Là comme ailleurs, l’art et la vie auront été indissociables ; et dans un dernier souffle, à son frère François, Jean l’âme pure dira simplement : «Tu sais, ce n’est pas si difficile de mourir»…
Éros pictor

Lorsque Josef Czapski m’a dit un jour qu’il «bandait» pour la couleur, avec un de ces élans juvéniles, et comme un joyeux défi, qui semblaient soulever tout à coup sa vieille carcasse de géant octogénaire repliée comme celle d’un grand oiseau en cage, dans la mansarde à plafond bas de l’Institut polonais, à Maisons-Laffitte, je l’ai pris comme un saillie, c’est le cas de dire, sachant d’ailleurs d’expérience ce que le rapport physique avec la peinture peut avoir effectivement de sensuel et d’excitant, notamment lorsqu’une forme émerge du chaos des couleurs, avec quelque chose d’indéniablement dionysiaque; et pourtant je sentais que ce que venait de lancer le cher homme n’avait rien d’ «érotique» au sens courant. Du reste, l’ayant interrogé une autre fois sur le fait qu’il n’y eût, dans sa peinture, aucune sorte de personnage, féminin ou masculin, qu’on pût dire simplement une belle femme ou un joli garçon, il m’avait répondu assez vivement, comme si je lui en avais fait le reproche, alors qu’il n’en était rien, que les clichés de la beauté ne l’avaient jamais intéressé, voilà tout !

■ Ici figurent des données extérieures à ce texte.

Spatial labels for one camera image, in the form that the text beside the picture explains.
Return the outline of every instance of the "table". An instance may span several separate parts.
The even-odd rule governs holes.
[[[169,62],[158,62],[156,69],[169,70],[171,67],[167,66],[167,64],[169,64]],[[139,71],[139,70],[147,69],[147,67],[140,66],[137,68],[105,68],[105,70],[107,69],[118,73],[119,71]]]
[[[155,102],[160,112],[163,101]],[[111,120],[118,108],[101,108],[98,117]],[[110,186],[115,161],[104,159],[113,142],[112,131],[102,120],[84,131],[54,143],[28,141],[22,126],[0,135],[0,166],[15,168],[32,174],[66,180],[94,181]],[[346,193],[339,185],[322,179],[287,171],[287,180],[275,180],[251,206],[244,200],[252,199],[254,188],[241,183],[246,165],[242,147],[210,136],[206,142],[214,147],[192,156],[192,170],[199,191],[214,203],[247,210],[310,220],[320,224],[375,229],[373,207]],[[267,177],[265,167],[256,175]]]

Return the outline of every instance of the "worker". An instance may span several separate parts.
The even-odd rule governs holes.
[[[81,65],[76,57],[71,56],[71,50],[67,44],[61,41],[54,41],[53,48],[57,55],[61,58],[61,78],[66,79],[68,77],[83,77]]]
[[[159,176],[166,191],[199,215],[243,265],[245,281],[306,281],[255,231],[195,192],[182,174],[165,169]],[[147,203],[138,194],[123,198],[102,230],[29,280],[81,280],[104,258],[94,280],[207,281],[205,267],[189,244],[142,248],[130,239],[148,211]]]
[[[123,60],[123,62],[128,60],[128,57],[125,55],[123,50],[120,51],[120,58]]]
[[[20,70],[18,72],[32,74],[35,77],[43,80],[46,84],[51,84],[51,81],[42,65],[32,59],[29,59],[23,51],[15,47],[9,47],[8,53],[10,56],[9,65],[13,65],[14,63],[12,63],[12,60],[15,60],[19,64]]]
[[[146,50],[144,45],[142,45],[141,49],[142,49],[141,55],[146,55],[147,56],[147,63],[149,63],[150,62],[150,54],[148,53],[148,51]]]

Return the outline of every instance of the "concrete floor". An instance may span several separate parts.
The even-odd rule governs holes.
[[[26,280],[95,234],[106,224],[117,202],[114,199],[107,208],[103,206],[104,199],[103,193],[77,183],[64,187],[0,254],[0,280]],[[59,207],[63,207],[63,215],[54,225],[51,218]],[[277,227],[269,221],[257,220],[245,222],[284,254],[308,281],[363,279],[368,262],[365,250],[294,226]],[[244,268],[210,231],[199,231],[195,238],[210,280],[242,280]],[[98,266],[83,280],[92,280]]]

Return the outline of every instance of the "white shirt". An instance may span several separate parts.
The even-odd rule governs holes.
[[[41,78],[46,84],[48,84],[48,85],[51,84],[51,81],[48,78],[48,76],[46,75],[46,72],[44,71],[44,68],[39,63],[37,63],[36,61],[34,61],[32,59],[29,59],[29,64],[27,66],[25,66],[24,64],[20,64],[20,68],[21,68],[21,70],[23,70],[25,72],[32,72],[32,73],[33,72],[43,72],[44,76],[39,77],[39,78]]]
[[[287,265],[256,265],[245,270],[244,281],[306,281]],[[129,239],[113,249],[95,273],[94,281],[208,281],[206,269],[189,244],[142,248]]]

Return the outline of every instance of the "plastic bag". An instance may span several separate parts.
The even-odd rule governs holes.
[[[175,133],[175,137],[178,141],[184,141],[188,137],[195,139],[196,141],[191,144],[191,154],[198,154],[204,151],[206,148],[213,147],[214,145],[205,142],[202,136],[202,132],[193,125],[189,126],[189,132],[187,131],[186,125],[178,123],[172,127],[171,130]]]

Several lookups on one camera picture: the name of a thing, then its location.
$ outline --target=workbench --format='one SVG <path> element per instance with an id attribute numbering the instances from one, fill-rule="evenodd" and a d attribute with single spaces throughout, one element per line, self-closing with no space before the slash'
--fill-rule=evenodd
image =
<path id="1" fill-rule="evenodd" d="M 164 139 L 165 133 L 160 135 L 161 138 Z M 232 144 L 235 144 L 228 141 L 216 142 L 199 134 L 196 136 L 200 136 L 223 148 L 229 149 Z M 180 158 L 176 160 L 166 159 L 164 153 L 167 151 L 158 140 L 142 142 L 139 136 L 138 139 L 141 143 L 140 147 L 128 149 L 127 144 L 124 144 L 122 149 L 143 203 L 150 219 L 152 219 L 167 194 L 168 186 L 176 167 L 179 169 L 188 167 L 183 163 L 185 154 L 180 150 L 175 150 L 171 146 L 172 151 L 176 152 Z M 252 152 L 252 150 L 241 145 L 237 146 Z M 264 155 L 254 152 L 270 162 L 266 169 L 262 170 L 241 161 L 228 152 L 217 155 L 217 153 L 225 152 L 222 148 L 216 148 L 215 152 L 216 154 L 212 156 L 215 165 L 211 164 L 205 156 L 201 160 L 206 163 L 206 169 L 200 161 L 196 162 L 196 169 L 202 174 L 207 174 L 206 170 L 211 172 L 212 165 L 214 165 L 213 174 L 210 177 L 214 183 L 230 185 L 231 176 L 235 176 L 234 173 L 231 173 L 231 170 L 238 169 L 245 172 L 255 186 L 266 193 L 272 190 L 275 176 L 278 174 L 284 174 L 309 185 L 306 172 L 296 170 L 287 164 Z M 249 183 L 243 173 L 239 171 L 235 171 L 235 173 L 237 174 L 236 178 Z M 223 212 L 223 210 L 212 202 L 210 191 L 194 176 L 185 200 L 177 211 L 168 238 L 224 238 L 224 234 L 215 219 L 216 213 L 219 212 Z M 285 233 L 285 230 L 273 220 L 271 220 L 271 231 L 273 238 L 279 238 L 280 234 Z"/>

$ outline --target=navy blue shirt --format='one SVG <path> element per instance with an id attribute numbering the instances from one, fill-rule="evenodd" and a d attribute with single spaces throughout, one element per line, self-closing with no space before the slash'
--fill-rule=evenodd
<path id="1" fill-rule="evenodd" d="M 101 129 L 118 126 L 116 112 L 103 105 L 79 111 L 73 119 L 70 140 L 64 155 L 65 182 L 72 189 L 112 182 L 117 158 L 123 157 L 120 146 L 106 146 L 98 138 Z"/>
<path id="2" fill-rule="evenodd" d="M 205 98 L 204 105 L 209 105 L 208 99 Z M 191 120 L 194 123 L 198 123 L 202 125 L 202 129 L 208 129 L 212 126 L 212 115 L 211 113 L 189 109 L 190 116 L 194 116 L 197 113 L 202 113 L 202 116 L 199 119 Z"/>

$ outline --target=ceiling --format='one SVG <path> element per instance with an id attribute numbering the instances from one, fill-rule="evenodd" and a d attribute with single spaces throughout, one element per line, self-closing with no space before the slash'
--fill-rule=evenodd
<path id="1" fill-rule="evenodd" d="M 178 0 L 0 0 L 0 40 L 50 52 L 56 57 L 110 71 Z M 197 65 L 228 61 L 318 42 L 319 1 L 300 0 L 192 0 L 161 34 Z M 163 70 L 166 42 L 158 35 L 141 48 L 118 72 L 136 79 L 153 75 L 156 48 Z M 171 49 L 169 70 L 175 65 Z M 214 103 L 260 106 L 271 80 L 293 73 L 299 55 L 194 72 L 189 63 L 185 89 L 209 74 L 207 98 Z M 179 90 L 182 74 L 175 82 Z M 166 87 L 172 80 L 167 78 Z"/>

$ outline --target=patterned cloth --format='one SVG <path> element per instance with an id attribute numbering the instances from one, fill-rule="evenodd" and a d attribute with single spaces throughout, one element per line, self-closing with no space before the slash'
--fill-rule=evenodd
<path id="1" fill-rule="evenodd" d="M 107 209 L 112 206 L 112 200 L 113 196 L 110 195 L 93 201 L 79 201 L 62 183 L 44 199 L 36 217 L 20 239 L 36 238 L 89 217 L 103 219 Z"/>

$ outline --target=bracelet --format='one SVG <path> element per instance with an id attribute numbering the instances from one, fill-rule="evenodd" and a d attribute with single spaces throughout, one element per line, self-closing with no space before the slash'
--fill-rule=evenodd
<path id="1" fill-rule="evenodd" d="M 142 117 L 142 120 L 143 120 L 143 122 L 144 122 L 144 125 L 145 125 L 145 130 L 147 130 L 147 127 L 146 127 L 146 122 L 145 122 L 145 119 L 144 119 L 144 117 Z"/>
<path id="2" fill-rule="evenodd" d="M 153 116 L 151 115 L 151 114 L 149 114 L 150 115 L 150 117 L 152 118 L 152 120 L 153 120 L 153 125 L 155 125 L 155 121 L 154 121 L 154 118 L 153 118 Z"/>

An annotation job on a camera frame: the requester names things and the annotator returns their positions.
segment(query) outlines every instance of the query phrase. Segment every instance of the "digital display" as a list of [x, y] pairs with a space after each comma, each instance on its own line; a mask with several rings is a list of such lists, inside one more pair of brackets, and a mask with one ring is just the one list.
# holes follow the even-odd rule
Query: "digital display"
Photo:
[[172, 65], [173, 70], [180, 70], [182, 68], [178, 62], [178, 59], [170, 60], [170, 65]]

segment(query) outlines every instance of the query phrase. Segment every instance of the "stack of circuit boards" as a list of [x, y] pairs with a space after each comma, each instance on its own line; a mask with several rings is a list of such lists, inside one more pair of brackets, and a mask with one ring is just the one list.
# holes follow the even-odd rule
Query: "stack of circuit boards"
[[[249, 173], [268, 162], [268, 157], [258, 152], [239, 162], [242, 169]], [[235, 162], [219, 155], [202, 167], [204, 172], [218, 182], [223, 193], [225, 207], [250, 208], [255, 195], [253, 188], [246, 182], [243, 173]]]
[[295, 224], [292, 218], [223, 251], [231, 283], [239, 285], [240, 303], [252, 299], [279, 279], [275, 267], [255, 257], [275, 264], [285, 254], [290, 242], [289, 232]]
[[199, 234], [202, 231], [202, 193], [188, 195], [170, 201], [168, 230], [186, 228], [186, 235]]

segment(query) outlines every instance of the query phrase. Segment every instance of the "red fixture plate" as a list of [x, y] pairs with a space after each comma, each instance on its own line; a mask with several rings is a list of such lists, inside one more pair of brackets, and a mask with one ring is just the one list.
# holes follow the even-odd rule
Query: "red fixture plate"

En l’occurrence, cependant, c’est bien lui qui usait d’un terme relevant de l’érotique, ou plus précisément du langage «technique» en matière sexuelle, qu’on n’imagine pas dans la conversation courante entre personnes bien élevées, et qui disait bien ce que cela disait, comme lorsqu’un Philippe Sollers, de la peinture d’un Francis Bacon, dit qu’elle va «direct au système nerveux».

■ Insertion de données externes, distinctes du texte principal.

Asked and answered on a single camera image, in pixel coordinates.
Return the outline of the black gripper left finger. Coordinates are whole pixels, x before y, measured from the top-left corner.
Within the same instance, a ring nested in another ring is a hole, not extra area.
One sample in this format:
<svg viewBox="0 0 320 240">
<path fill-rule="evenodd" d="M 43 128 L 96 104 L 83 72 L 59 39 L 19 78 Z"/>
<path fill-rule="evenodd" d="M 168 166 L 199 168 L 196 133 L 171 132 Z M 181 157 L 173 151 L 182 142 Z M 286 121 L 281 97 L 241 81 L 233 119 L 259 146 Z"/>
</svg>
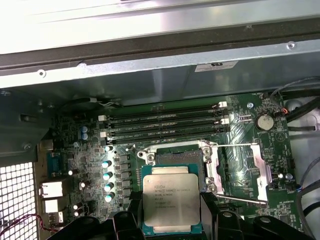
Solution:
<svg viewBox="0 0 320 240">
<path fill-rule="evenodd" d="M 126 211 L 114 213 L 104 222 L 82 216 L 53 234 L 51 240 L 141 240 L 142 193 L 132 192 Z"/>
</svg>

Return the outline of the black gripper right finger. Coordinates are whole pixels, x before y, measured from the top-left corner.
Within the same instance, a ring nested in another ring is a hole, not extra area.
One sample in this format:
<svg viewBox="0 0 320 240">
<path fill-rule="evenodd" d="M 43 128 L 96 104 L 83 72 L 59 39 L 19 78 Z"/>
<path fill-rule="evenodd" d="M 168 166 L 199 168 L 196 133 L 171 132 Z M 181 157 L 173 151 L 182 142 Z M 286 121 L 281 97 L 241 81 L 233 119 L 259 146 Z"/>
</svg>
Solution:
<svg viewBox="0 0 320 240">
<path fill-rule="evenodd" d="M 221 211 L 209 192 L 200 194 L 201 224 L 208 240 L 308 240 L 309 236 L 272 216 L 247 222 L 232 211 Z"/>
</svg>

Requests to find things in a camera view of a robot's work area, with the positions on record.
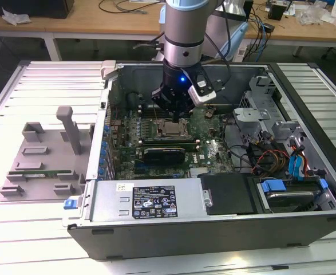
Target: power supply label
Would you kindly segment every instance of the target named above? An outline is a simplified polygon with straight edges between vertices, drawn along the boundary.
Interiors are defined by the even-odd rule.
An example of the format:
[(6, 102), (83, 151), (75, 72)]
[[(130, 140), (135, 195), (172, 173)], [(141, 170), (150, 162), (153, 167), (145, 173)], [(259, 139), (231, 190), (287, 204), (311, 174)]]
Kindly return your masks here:
[(132, 216), (135, 219), (178, 217), (174, 186), (134, 187)]

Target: side panel
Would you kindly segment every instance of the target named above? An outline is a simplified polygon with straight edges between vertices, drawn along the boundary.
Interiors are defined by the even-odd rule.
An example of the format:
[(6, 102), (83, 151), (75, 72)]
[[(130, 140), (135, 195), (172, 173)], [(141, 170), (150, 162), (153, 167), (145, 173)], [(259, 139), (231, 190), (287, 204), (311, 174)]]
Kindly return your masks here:
[(69, 226), (95, 260), (308, 245), (336, 230), (336, 215), (244, 221), (98, 227)]

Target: sticker
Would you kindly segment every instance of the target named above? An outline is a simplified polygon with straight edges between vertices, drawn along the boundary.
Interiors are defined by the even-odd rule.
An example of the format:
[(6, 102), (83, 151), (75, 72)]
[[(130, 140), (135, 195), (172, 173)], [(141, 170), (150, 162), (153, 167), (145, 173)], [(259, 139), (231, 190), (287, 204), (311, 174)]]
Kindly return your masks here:
[(135, 219), (178, 217), (174, 186), (134, 187), (132, 201)]
[(118, 183), (116, 191), (117, 192), (132, 191), (134, 185), (135, 184), (133, 183)]
[(45, 174), (24, 174), (26, 178), (45, 178)]

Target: gray floor
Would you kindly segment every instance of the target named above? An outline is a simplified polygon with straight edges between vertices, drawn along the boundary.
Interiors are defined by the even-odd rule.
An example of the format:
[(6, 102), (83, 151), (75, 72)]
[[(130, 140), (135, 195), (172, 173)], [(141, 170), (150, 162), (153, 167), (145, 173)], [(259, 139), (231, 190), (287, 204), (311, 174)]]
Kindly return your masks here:
[[(36, 38), (5, 38), (5, 43), (22, 60), (49, 60), (48, 52), (41, 47), (41, 40)], [(58, 45), (64, 60), (151, 60), (155, 55), (153, 49), (133, 50), (133, 41), (99, 41), (98, 52), (93, 51), (91, 40), (76, 42), (60, 39)], [(326, 60), (321, 56), (326, 48), (303, 48), (299, 57), (293, 57), (292, 46), (269, 45), (263, 52), (260, 62), (314, 62), (328, 77), (336, 83), (336, 51), (331, 52)], [(16, 68), (18, 61), (0, 44), (0, 92)]]

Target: gray metal cylinder
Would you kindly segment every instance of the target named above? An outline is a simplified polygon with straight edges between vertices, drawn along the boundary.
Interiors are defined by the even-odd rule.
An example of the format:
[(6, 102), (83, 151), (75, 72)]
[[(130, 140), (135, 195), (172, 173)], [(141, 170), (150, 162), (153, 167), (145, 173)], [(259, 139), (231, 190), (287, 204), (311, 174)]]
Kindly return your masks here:
[(194, 44), (204, 39), (209, 4), (196, 10), (181, 11), (166, 7), (165, 37), (180, 44)]
[(202, 44), (193, 47), (180, 47), (168, 41), (164, 44), (165, 59), (177, 67), (189, 67), (200, 61), (202, 55)]

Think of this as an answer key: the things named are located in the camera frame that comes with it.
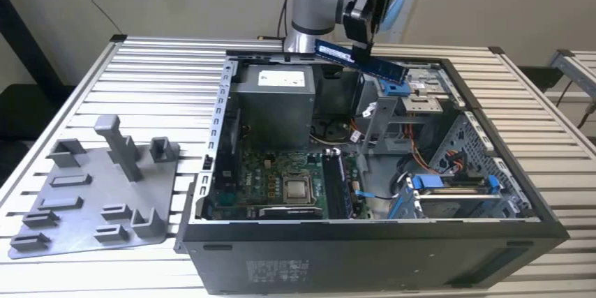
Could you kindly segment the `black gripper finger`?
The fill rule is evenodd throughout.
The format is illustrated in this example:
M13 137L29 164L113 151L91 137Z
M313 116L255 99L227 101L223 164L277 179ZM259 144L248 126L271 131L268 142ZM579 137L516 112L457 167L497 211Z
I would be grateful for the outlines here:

Au demeurant, on ne se figure guère Joseph Czapski, assis devant son chevalet, pas plus que Monsieur Bonnard debout devant sa toile, tous deux cravatés et sans rien de bohème, «bander» pour la couleur, même si celle-ci est chez eux un élément important, sinon violent comme chez Bacon, du plaisir de peindre
Peindre est, sans doute, un plaisir physique plus intense que celui de l’écriture, mais ce n’est pas tant une affaire d’érection de type sexuel qu’il s’agit, que d’effusion dans le tourbillon des odeurs et des couleurs, de quoi surgit la forme: c’est un plaisir du corps en alerte, à l’évidence, moins «chaste» que la tenue d’un stylo ou le pianotement de deux mains sur un clavier, mais la peinture de Czapski n’en est pas pour autant «érotique», sans qu’il y ait chez lui trace de «sublimation» non plus.
Nietzsche a montré mieux que personne, je crois, l’oscillation entre dionysiaque et apollinien, qui ne se réduit pas au dualisme entre physique et spirituel, loin de là, et moins encore à l’antinomie, ressassée par les esprits binaires, entre sensualité et puritanisme.

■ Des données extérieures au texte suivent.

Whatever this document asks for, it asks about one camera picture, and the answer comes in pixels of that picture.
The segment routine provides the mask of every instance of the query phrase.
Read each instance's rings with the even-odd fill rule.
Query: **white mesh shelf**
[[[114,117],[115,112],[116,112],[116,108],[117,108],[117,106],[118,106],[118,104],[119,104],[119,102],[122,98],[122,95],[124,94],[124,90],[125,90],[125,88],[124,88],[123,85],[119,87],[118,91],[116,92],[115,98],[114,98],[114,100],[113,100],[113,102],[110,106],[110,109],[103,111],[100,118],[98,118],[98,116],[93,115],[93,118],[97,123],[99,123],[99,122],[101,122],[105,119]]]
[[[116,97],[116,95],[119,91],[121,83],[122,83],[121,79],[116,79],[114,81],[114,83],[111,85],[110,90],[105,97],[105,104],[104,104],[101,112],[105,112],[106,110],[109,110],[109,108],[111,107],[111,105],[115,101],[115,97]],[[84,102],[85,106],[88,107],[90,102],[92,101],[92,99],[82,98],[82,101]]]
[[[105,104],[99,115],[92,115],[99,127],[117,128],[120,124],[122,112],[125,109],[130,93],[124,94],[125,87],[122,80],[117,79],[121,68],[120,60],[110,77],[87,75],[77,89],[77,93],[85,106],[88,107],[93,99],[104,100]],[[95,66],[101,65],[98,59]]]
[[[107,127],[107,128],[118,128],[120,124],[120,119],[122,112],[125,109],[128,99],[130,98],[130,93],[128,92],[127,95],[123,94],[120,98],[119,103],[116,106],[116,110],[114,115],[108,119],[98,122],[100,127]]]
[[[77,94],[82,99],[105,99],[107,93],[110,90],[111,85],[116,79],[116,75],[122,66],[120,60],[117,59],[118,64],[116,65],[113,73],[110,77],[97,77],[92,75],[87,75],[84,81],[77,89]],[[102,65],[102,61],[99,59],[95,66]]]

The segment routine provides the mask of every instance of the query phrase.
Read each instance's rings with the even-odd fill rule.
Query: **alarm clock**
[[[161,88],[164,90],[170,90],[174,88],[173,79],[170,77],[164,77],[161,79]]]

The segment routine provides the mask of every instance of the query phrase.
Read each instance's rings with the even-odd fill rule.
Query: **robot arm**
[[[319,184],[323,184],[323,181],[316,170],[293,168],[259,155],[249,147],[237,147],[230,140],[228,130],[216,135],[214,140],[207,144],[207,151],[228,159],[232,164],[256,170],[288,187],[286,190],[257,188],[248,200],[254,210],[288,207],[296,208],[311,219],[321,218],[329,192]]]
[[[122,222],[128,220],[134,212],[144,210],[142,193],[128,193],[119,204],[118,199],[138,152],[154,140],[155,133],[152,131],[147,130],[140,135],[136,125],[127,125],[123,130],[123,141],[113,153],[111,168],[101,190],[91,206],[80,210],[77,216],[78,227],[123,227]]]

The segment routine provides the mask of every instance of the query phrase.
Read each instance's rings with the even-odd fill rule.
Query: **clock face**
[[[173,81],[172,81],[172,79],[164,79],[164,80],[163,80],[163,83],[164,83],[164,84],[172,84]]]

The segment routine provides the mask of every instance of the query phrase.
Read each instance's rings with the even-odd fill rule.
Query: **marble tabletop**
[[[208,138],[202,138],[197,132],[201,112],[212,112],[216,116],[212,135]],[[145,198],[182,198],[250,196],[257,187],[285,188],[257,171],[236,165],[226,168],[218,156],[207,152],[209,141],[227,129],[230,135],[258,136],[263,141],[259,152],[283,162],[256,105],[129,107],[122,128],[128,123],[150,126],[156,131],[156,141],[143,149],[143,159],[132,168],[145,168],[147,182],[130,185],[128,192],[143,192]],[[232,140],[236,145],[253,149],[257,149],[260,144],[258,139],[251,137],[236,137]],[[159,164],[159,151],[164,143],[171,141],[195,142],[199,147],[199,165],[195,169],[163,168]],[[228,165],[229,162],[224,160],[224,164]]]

Czapski est-il un peintre «sensualiste» au motif qu’il dit «bander» pour la couleur ? Évidemment pas, pas plus qu’il n’est «puritain» par son refus de célébrer la beauté des corps ou des visages.
La façon contemporaine de tout ramener à des critères relevant peu ou prou de l’esthétique publicitaire, dont l’empire est celui de la séduction, pour ne pas dire du sex appeal, ne cesse évidemment de troubler les jugements, notamment en matière de représentation artistique en conflit avec la morale courante de l’époque, où l’extension exponentielle du glamour, et bientôt de la pornographie soft, puis de la pornographie hard devenue ressource commerciale à dimension industrielle, aboutit logiquement au retour des censures et de ce qu’on taxe plus ou moins de «puritanisme».
Si l’Éros, au sens déjà double, mais non point trouble, où l’entendaient les Grecs, qui englobe l’amour créateur et l’ardeur vitale, est bel et bien présent dans les couleurs et les représentations de la nature ou des objets, des visages et des personnages de la comédie humaine investis par la peinture de Czapski, l’érotisme au sens seulement sensuel ou sexuel en est absolument absent, de même que les sous-produits «psychologiques» de la gaîté ou de la tristesse, du pessimisme ou de l’optimisme. Prétendre que telle époque de son œuvre est plus «riante» que telle autre me semble aussi hors de propos que de lui reprocher de ne pas mieux «positiver» dans son approche de ses semblables, et de ne pas célébrer la nature avec plus d’allant décoratif.

Mon ami peintre Olivier Charles, émule réellement lumineux d’un Paul Klee, mais qu’impatientait mon goût très affirmé pour la peinture de Joseph Czapski, reprochait à celui-ci de «peindre sale». Mais que répondre alors ? Que le présumé Amour divin a des taches, comme le relevait Vassily Rozanov. Que Sa Création inclut de terribles bavures, ainsi que le souligne la très chrétienne Annie Dillard en désignant le scandale des enfants malformés de naissance ? Que la vie est un composé de beauté et de mocheté ?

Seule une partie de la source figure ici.